Print the data below exactly, but only the lines from the one containing "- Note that" down to the one containing "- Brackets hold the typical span", inclusive.
Records supplied Block Start
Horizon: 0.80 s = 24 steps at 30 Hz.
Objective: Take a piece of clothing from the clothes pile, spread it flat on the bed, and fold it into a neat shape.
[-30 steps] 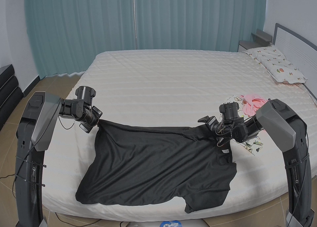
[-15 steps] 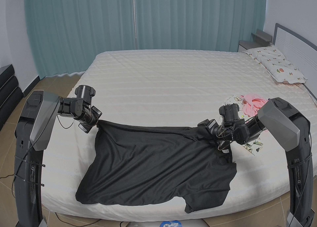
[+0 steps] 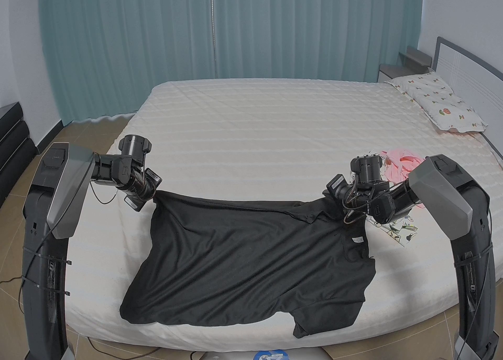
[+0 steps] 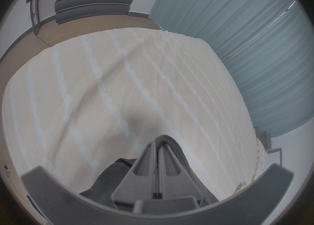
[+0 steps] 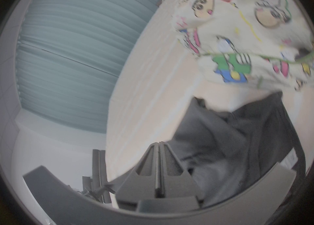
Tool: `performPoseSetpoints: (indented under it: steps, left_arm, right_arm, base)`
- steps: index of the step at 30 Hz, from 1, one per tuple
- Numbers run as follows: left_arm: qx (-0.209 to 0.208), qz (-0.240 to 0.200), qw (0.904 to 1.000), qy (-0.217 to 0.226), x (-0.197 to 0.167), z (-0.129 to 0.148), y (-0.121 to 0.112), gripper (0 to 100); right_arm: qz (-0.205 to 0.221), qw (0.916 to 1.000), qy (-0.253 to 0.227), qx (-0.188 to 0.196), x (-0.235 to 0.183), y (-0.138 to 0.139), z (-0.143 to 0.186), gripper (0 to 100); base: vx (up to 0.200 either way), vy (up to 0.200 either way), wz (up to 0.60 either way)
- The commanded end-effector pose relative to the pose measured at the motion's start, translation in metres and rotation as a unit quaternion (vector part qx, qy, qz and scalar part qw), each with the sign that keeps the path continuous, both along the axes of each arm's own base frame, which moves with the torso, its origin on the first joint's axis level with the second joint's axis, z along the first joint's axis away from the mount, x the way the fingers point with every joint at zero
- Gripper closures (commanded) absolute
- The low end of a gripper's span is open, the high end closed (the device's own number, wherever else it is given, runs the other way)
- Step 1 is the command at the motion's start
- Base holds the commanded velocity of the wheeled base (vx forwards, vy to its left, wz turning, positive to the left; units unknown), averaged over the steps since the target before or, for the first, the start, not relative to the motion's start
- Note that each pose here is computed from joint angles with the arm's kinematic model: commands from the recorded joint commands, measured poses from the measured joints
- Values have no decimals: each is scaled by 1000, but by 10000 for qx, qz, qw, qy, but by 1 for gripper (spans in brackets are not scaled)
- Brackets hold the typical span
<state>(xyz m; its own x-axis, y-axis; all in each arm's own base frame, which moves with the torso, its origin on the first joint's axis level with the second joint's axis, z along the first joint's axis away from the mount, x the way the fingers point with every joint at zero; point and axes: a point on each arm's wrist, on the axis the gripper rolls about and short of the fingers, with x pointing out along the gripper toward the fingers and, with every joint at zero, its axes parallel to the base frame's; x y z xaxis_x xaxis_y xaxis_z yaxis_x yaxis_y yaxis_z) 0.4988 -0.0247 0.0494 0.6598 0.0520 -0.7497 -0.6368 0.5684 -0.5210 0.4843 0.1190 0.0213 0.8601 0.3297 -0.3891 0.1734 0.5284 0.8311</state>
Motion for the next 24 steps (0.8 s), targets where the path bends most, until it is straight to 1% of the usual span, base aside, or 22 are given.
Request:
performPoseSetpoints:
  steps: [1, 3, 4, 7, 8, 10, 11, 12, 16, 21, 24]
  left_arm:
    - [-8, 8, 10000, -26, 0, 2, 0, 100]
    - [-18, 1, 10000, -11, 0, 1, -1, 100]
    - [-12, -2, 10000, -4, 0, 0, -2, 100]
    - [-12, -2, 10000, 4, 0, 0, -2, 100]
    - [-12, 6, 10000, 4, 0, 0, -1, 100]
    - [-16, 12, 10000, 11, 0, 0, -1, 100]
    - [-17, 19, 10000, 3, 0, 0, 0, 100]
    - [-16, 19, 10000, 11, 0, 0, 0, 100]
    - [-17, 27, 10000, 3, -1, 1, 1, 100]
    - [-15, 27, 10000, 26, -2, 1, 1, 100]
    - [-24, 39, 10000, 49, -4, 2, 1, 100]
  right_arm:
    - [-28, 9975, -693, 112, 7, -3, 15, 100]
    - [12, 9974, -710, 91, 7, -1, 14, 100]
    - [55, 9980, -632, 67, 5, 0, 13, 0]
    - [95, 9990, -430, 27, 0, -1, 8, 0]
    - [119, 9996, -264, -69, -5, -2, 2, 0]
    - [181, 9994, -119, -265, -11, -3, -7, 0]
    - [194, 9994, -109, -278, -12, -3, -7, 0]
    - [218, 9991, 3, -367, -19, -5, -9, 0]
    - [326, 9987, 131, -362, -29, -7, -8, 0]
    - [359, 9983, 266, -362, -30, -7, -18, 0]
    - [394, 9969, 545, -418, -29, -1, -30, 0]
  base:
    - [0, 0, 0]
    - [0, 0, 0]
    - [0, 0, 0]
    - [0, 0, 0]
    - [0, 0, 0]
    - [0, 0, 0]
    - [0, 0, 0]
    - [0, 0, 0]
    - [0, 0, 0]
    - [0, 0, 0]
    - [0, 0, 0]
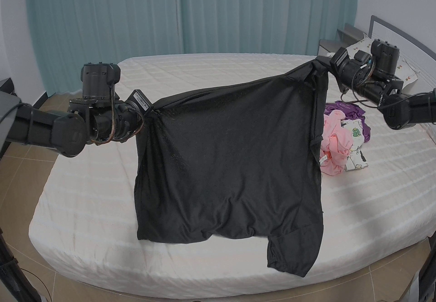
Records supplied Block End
§ **Final answer**:
- Note that each pose here is computed from joint angles with the arm's kinematic model: commands from the recorded joint commands, measured poses from the measured joints
- Values have no decimals: each is scaled by 1000, but by 10000 for qx, qz, qw, qy, but by 1 for gripper (spans in brackets are not scaled)
- Brackets hold the typical span

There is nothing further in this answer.